Mardi 9 janvier 2006, Mr de Villepin, premier ministre, offre ses voeux à la presse et s'en prend aux "déclinologues" : Ceux qui parlent d'une France affaiblie, en panne, sans ressort, étouffée par des élites qui ne sont jamais responsables, dont les résultats sont toujours dénigrés.
Je pense qu'il lui faut se pencher sur le cas de Mr Breton, son ministre des finances, qui a été le premier à annoncer un déficit colossal de nos finances nationales à la fin de l'année 2005 : 2000 milliards d'euros, voire plus ! Avouons que Mr Breton peut prétendre au titre de "DECLINOLOGUE EN CHEF" car, même si cette information est exacte, quel mouche l'a piqué pour annoncer une telle nouvelle à la France entière qui trouvait déjà que le chiffre reconnu de 1200 milliards d'euros était trop important , et que tout l'impot sur le revenu était englouti pout payer les interêts de cette dette.

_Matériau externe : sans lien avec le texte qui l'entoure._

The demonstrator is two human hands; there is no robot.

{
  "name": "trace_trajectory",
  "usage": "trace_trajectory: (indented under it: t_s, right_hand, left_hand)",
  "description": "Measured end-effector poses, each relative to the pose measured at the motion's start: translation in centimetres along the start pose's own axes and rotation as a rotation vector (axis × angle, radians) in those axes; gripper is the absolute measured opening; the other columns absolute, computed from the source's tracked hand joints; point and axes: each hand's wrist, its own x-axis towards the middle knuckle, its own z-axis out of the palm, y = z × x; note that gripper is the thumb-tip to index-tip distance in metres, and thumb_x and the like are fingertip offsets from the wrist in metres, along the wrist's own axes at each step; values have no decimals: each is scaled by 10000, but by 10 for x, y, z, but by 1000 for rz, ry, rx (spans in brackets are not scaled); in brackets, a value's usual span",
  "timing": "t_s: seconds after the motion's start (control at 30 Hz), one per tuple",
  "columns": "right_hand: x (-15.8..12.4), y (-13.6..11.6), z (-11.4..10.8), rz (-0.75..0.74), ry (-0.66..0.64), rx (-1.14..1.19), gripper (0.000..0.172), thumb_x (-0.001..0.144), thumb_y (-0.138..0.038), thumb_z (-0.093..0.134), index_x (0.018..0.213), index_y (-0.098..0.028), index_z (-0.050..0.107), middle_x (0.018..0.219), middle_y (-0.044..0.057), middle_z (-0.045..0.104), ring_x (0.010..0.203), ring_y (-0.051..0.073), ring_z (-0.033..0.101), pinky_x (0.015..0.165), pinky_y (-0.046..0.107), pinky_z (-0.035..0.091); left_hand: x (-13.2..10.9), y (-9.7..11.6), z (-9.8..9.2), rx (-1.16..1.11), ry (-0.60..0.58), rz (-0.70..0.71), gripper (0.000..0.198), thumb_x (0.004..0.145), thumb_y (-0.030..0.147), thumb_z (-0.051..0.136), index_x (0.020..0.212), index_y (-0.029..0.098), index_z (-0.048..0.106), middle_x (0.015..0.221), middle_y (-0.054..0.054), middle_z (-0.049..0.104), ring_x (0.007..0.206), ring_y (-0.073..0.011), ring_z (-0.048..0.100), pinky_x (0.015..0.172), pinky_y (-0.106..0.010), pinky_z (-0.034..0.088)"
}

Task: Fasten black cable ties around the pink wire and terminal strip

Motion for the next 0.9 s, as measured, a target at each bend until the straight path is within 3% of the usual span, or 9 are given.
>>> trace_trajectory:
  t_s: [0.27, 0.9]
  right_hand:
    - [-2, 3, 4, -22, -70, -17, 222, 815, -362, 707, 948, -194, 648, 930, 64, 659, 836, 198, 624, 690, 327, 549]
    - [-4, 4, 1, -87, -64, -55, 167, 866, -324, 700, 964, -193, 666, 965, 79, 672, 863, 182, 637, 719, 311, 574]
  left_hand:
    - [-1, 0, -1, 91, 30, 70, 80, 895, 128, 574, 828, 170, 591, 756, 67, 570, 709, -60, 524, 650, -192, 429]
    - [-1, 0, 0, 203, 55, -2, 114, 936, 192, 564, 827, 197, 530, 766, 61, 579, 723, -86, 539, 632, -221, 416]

Le dimanche 8 janvier 2006, Mr Breton a récidivé à l'occasion d'une émission de radio en annonçant qu'il fallait augmenter le nombre de périodes de soldes : 2 périodes, c'est à dire plus de 2 mois, c'est insuffisant. Il souhaite donc voire les ventes à perte augmenter, les prix baisser... n'est-ce pas là la reconnaissance d'un apauvrissement des consommateurs ?
Au fait, Mr de Villepin a remis à 2007 toute intervention sur le niveau des dépenses de l'état, donc sur le déficit, notre prospérologue s'attend certainement à une embellie pour 2006.